Suu Kyi: Why defend the indefensible?

Suu Kyi, Myanmar's de facto leader, remains unrepentant for the genocidal crimes of her government against the Rohingya. To understand the reason behind her unpardonable silence to condemn the barbarous, genocidal crimes of her security forces, and as a matter of fact endorse such high crimes, here below are probable  reasons in a recently published article by Andrew Selth .
Excerpts:


Foreign observers have put forward three reasons to account for her actions.

First, most have suggested that, with the 2020 national elections in mind, Aung San Suu Kyi is keen to be seen to defend Myanmar against external criticism. She knows that the clearance operations in Rakhine State in 2016 and 2017 were popular with many of her Burman Buddhist constituents, who have long viewed the Rohingyas as illegal Bengali immigrants who follow an alien and potentially dangerous religion. Not to have stood up against the ICJ could have had electoral consequences for her National League for Democracy. 

Second, it has also been pointed out that Aung San Suu Kyi is currently governing Myanmar as part of a coalition with the Tatmadaw, which arguably remains the strongest political institution in the country. If she is to survive as State Counsellor and implement the wide range of reforms being promoted by her party, she needs to keep the generals onside. She cannot stand by and allow the international community to attack them, for fear of making them even more hostile to her government.
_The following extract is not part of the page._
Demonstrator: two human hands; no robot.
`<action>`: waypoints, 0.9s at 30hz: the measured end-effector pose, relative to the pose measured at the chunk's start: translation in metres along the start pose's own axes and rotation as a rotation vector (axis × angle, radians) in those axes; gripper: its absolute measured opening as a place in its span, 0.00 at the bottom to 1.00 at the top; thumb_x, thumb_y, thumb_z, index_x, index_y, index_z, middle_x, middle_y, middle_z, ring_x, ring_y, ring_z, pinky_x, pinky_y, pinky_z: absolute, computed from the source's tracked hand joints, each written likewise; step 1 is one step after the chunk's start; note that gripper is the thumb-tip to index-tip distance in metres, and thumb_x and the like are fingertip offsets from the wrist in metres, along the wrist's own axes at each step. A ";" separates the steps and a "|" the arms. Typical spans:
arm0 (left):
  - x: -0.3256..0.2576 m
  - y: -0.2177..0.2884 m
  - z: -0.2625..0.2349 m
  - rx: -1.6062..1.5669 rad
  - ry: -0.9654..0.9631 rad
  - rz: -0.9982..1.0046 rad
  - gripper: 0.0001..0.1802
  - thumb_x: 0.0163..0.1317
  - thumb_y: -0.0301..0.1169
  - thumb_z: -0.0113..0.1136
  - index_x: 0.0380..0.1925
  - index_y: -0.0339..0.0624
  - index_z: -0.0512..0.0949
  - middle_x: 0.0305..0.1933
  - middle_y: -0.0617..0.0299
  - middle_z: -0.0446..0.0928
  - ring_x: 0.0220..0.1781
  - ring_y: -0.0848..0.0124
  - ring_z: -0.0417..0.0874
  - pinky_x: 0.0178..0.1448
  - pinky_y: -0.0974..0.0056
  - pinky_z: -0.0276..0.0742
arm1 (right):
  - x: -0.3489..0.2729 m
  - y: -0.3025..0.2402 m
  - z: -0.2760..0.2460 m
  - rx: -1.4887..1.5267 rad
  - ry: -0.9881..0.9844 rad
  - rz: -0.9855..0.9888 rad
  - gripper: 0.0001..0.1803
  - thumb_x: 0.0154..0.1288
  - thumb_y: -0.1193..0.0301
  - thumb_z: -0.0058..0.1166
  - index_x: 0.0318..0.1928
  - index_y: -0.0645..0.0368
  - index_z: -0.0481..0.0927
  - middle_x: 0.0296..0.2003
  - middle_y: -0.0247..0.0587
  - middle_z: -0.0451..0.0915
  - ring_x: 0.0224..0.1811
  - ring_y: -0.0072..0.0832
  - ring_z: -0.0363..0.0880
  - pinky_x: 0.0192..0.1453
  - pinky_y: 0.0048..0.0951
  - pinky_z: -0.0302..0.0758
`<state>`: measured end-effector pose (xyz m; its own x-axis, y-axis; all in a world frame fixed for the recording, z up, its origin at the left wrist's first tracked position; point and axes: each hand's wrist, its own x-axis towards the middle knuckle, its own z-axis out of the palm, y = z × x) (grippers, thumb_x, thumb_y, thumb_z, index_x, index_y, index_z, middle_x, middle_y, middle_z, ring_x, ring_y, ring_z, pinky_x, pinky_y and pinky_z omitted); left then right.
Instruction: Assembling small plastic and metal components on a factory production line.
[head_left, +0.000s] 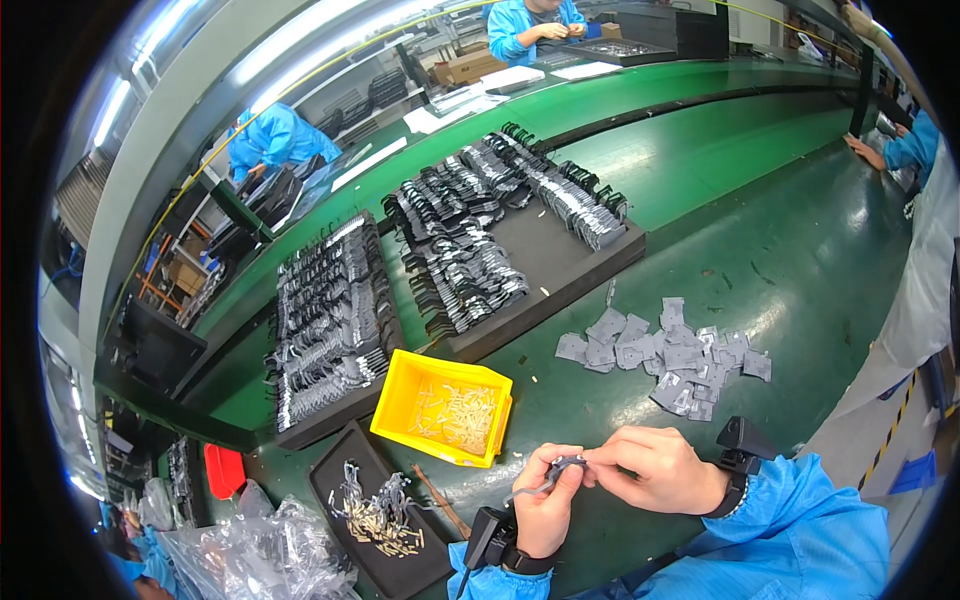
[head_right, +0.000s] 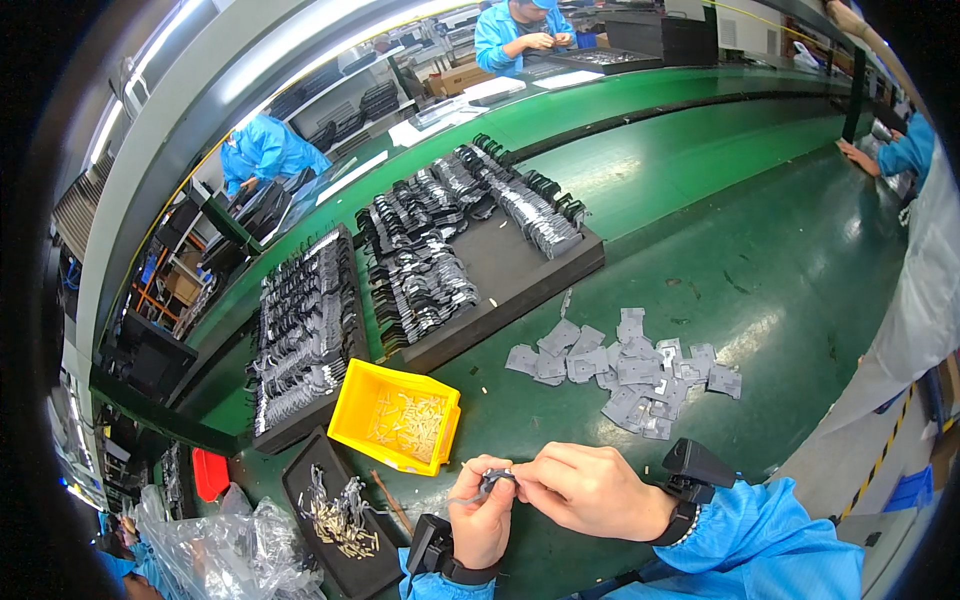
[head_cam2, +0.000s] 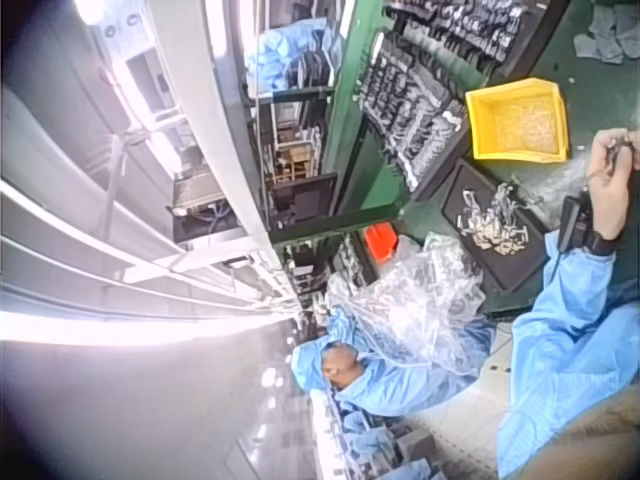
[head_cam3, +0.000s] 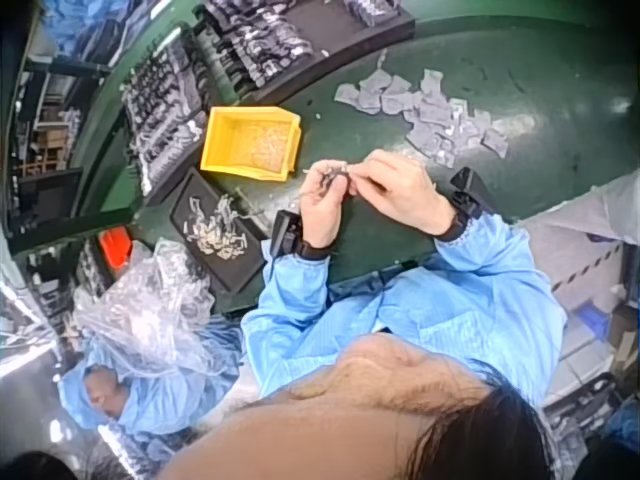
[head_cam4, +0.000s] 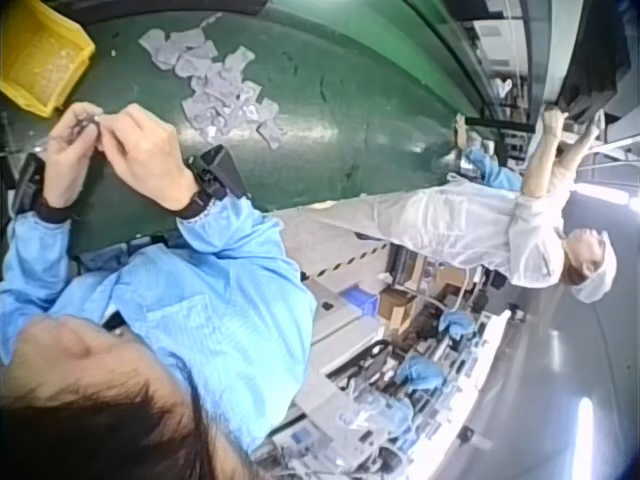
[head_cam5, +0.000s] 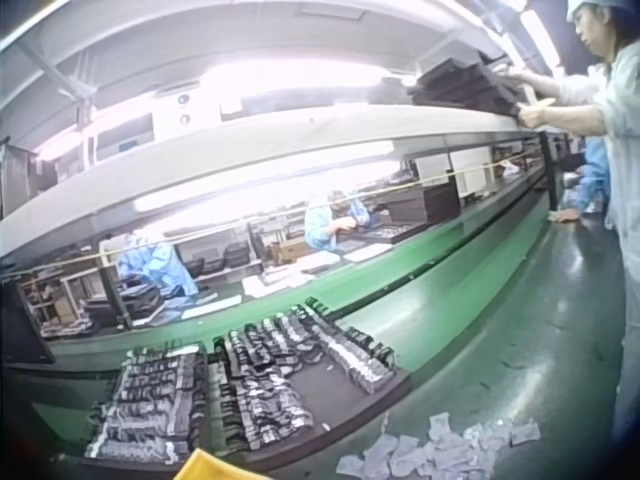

In this regard, it is relevant that Myanmar’s armed forces were created by her father, independence hero Aung San. For them to be publicly disgraced would not only bring discredit to the institution itself, but could also reflect on its revered founder, and by implication Aung San Suu Kyi herself. Interestingly, huge billboards have recently appeared around the country, showing Aung San Suu Kyi with three smiling generals, emphasising the close links between them and implying her support for their military operations.

A few pundits have postulated a third motive. For all her criticisms of the former military regime, and attempts as a political prisoner to win the support of foreign governments, Aung San Suu Kyi has always been a strong Myanmar nationalist. She shares with the generals a deep commitment to the country’s independence and sovereignty and, particularly since taking power herself, has put her country before wider considerations. She also knows that people in Myanmar do not like seeing their country publicly attacked by foreigners.

There is a fourth possible reason. Aung San Suu Kyi has a profound sense of personal destiny. She has always seen herself as the daughter of Myanmar’s founding national hero, who was assassinated in 1947. For decades, she worked to become Myanmar’s president, and to take her place in the pantheon of Myanmar’s most revered leaders. With that in mind, she may have felt that she could not remain silent while her country and, technically speaking, her government and herself, were accused of crimes against humanity.

Even when she was a prisoner of conscience, and revered by the international community as a democratic icon, Aung San Suu Kyi always insisted that she was a politician. This has been borne out by her actions (or lack of action) since taking power in 2016. Whether her appearance in the ICJ is further evidence of the demands of realpolitik, stems from a sense of duty towards her country, or is derived from deeper personal feelings, is difficult to say. 

However, the result will be the same: her popularity in Myanmar may rise, but outside the country her reputation will reach a new low.